## WHAT YOU HAVE TO DO
Although the data below holds other lines too, output only those from the line with "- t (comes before" up to and including the line with "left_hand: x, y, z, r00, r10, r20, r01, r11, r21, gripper", exactly as they appear.

## DATASET EXTRACT
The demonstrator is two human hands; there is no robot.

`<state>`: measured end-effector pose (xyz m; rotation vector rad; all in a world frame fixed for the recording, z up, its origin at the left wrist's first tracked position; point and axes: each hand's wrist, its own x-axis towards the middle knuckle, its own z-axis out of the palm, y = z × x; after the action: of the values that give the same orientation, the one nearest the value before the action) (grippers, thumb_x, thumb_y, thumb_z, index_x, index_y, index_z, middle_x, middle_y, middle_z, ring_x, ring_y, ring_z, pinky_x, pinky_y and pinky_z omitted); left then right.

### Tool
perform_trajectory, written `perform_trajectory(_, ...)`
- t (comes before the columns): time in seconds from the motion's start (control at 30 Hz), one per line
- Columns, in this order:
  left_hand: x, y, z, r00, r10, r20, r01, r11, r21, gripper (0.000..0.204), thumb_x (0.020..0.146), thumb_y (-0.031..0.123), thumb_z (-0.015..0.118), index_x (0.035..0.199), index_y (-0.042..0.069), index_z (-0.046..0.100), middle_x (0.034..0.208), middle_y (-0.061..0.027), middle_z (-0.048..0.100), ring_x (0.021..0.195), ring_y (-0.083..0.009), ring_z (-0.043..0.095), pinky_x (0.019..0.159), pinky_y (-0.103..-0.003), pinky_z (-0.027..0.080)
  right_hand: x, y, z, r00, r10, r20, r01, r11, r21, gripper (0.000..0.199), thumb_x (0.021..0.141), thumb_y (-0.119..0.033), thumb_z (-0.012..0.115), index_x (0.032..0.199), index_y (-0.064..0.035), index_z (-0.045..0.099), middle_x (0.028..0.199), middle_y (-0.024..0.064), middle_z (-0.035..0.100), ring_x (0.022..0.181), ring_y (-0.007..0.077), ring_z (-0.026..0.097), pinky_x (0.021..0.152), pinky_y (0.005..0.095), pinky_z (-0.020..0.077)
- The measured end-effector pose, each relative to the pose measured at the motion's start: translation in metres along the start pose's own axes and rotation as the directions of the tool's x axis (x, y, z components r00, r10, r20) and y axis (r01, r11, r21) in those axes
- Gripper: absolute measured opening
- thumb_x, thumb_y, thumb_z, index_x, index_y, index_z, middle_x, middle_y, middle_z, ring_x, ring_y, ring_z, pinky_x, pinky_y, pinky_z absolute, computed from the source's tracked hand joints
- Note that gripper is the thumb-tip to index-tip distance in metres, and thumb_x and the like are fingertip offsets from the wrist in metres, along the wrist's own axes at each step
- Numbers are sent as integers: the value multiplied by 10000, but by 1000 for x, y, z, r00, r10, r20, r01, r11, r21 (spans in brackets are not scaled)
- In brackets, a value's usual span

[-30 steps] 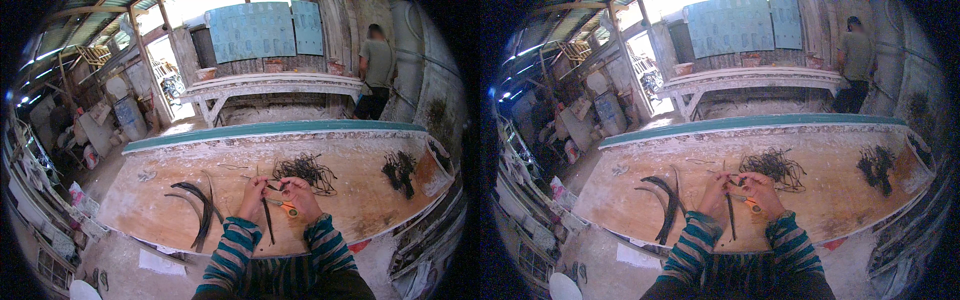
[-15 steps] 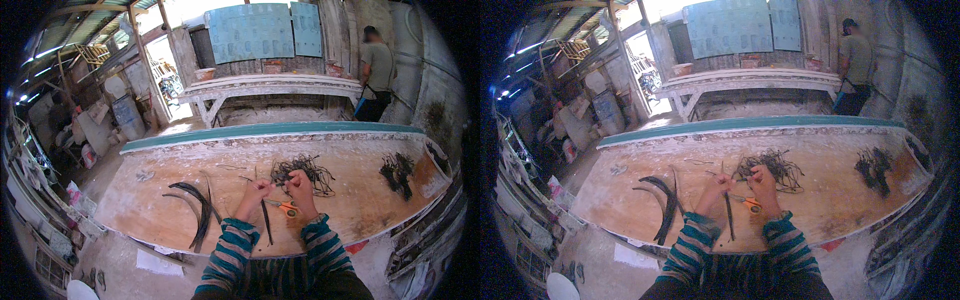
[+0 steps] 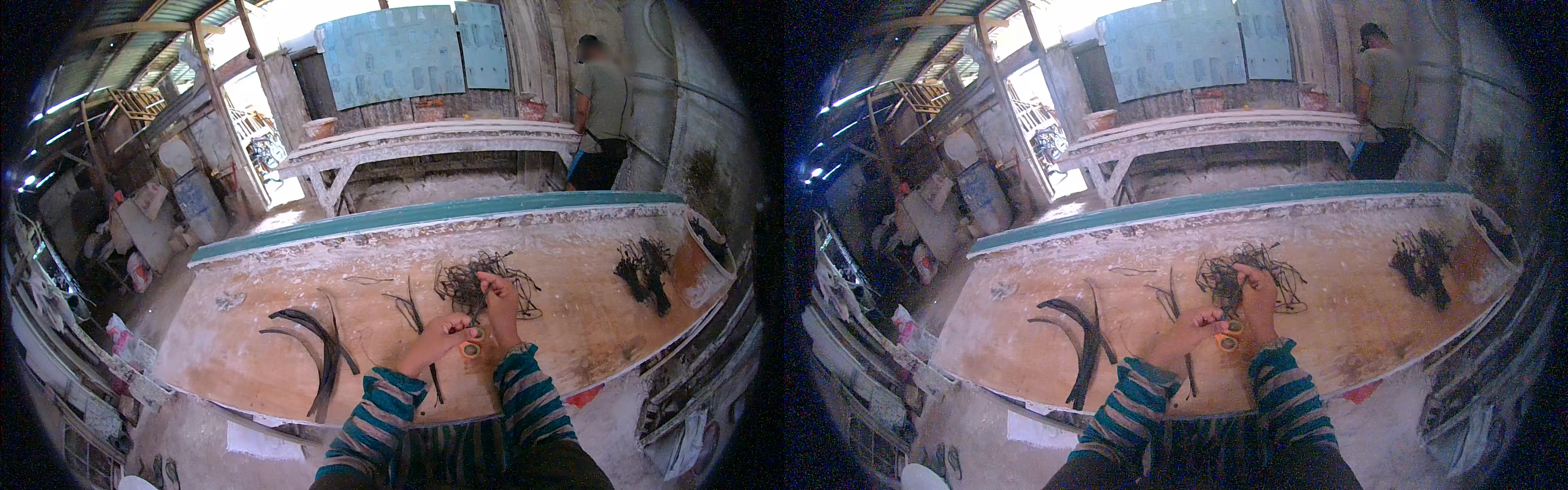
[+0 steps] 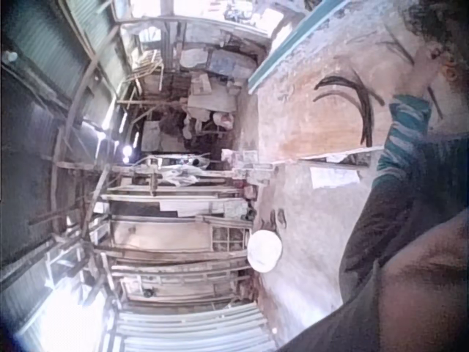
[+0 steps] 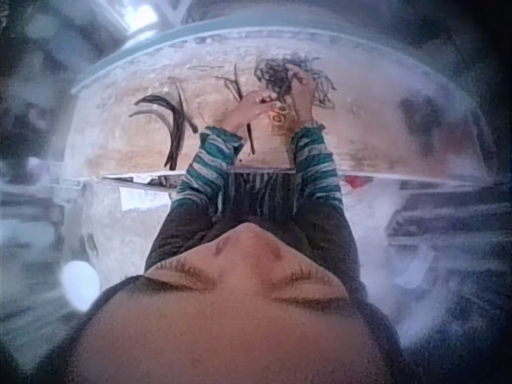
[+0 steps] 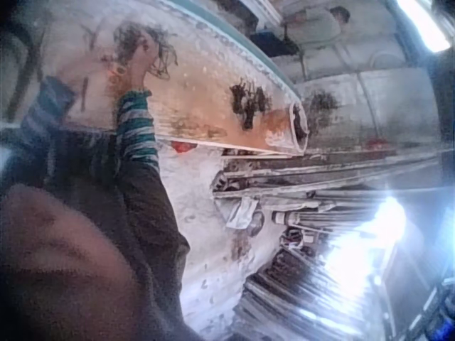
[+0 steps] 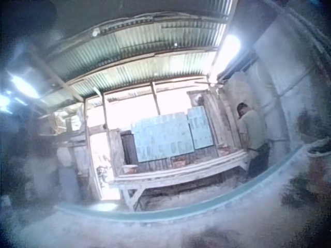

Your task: The person uses orange-handled scissors to cut dark flexible cords into short pieces on a wooden workbench. The person repeatedly picks up cords, cuts them, and places the cut pieces into a growing pile on the table. A second person works at a separate bench in the background.

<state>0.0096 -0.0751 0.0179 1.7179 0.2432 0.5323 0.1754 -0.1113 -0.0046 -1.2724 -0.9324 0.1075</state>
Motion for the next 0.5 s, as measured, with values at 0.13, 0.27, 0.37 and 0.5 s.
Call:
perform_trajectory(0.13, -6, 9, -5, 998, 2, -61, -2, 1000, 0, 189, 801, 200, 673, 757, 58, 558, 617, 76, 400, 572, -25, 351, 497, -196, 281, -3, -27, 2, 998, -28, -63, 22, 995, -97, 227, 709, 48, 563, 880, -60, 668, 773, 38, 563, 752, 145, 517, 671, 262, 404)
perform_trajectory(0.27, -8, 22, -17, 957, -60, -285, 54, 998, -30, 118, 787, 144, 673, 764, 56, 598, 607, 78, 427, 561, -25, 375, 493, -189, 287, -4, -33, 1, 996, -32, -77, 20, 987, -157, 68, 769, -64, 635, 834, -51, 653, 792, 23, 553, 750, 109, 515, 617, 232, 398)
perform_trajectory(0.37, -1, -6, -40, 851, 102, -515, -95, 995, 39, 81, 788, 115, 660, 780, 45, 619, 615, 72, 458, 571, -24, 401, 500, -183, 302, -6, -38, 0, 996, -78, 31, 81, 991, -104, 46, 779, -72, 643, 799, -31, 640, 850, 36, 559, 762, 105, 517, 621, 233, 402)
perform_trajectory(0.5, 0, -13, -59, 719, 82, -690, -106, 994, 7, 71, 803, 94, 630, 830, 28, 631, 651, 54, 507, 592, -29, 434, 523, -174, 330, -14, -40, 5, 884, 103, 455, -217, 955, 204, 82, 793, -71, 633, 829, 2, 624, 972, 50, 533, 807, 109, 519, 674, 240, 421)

## SOLUTION TO THE EXERCISE
- t (comes before the columns): time in seconds from the motion's start (control at 30 Hz), one per line
- Columns, in this order:
  left_hand: x, y, z, r00, r10, r20, r01, r11, r21, gripper (0.000..0.204), thumb_x (0.020..0.146), thumb_y (-0.031..0.123), thumb_z (-0.015..0.118), index_x (0.035..0.199), index_y (-0.042..0.069), index_z (-0.046..0.100), middle_x (0.034..0.208), middle_y (-0.061..0.027), middle_z (-0.048..0.100), ring_x (0.021..0.195), ring_y (-0.083..0.009), ring_z (-0.043..0.095), pinky_x (0.019..0.159), pinky_y (-0.103..-0.003), pinky_z (-0.027..0.080)

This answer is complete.